→ The task: Using the entries below, write out the line with "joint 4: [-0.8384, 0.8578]", the line with "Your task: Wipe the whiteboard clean", and every line in between, exactly as each is written.

→ Data section:
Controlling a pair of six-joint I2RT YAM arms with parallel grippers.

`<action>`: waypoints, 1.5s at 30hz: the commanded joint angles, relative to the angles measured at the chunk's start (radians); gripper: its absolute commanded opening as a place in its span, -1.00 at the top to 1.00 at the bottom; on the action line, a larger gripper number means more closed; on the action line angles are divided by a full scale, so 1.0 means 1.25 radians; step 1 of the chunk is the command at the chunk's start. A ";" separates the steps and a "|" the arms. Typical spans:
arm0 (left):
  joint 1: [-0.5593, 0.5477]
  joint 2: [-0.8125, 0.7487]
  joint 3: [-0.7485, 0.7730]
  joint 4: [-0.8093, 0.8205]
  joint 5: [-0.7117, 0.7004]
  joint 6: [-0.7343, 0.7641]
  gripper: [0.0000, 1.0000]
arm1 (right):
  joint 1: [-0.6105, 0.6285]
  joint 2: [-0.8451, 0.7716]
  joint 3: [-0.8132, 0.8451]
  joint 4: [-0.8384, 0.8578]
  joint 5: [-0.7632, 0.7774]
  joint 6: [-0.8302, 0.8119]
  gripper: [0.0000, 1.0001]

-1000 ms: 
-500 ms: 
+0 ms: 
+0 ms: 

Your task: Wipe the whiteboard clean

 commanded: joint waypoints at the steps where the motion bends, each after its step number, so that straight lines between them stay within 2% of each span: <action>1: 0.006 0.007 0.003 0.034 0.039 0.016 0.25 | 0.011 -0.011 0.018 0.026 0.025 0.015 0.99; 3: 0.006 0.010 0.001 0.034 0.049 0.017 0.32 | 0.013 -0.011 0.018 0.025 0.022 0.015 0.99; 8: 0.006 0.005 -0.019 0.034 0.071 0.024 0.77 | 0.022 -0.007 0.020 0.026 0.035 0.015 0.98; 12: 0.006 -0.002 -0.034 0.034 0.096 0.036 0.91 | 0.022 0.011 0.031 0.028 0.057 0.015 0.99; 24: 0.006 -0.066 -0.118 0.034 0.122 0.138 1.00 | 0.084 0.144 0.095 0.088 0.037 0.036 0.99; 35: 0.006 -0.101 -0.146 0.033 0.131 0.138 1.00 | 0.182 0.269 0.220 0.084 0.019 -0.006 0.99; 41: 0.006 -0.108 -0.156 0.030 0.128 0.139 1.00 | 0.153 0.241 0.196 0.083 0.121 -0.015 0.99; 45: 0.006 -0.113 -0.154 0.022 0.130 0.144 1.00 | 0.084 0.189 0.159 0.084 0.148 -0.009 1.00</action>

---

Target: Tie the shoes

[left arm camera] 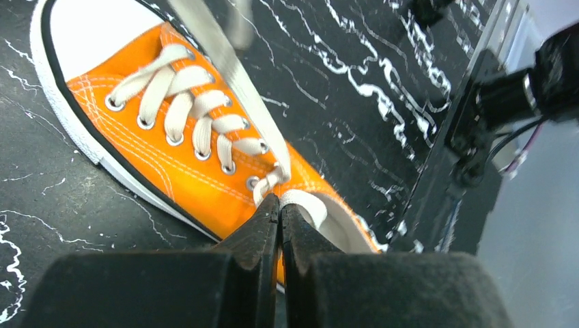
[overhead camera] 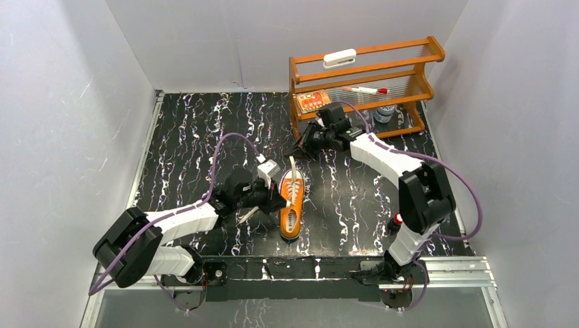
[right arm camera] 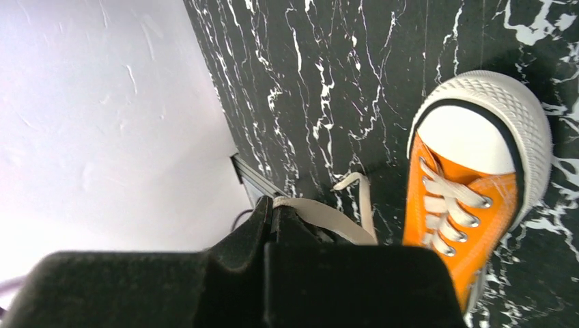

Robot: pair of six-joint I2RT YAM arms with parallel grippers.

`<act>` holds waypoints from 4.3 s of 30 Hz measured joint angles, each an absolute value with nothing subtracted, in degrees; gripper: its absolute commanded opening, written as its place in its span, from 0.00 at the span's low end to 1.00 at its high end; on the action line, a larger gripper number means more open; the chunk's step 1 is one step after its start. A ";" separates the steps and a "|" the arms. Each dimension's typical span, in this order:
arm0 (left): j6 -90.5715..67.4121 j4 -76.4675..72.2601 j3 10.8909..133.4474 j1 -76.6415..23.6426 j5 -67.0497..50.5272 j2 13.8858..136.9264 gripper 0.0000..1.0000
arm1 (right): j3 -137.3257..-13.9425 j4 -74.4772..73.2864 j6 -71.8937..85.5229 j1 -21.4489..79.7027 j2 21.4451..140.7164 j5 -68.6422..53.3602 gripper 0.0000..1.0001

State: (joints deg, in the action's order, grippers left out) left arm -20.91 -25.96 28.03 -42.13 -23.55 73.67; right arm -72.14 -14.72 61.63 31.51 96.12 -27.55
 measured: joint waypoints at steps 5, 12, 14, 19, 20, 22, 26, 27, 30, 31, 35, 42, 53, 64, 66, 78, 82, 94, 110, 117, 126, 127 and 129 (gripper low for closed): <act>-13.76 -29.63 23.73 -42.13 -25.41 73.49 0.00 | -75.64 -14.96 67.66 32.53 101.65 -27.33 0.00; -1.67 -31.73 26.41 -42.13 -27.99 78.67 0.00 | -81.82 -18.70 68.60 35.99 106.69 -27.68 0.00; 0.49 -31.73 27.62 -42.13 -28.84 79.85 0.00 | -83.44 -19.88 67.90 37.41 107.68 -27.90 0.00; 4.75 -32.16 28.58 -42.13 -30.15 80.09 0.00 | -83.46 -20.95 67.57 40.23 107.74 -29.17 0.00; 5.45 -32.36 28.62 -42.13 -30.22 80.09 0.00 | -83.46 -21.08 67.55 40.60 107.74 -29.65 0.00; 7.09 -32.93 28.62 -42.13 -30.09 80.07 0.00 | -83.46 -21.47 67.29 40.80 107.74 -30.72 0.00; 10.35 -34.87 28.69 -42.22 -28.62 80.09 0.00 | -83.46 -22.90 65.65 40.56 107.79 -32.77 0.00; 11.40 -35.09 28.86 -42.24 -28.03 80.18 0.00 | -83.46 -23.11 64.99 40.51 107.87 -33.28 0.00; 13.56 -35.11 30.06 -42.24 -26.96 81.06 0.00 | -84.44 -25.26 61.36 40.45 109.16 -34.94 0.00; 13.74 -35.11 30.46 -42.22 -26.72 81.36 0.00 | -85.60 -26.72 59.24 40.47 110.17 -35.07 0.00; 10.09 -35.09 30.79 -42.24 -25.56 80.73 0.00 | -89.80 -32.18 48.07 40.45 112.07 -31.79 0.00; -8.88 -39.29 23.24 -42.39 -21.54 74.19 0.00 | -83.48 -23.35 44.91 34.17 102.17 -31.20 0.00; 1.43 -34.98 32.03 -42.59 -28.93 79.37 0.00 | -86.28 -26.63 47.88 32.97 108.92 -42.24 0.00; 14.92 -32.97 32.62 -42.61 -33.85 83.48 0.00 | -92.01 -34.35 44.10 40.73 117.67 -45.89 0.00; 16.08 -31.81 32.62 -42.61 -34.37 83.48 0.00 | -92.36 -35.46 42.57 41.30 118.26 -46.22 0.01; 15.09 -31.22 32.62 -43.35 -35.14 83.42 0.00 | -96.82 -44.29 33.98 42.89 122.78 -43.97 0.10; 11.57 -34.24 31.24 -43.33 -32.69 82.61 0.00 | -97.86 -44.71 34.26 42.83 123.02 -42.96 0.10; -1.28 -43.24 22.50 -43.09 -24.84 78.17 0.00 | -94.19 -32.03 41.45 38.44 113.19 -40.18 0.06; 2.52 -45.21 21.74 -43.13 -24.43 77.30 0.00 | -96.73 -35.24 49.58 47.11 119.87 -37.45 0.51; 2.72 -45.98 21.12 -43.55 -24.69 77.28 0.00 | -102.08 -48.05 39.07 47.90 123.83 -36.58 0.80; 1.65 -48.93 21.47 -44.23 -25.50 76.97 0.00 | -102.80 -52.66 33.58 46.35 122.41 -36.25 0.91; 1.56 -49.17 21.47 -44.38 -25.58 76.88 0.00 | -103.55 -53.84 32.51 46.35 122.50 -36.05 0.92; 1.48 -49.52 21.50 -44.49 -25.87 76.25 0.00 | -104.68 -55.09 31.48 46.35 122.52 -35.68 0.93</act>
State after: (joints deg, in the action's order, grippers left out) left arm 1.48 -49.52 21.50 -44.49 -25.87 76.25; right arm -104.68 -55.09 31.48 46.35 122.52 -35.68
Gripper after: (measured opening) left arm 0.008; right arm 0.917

→ Answer area:
  joint 4: [-0.8384, 0.8578]
  joint 5: [-0.7632, 0.7774]
  joint 6: [-0.8302, 0.8119]
  gripper: [0.0000, 1.0001]

-1000 ms: 
-500 ms: 
+0 ms: 
+0 ms: 

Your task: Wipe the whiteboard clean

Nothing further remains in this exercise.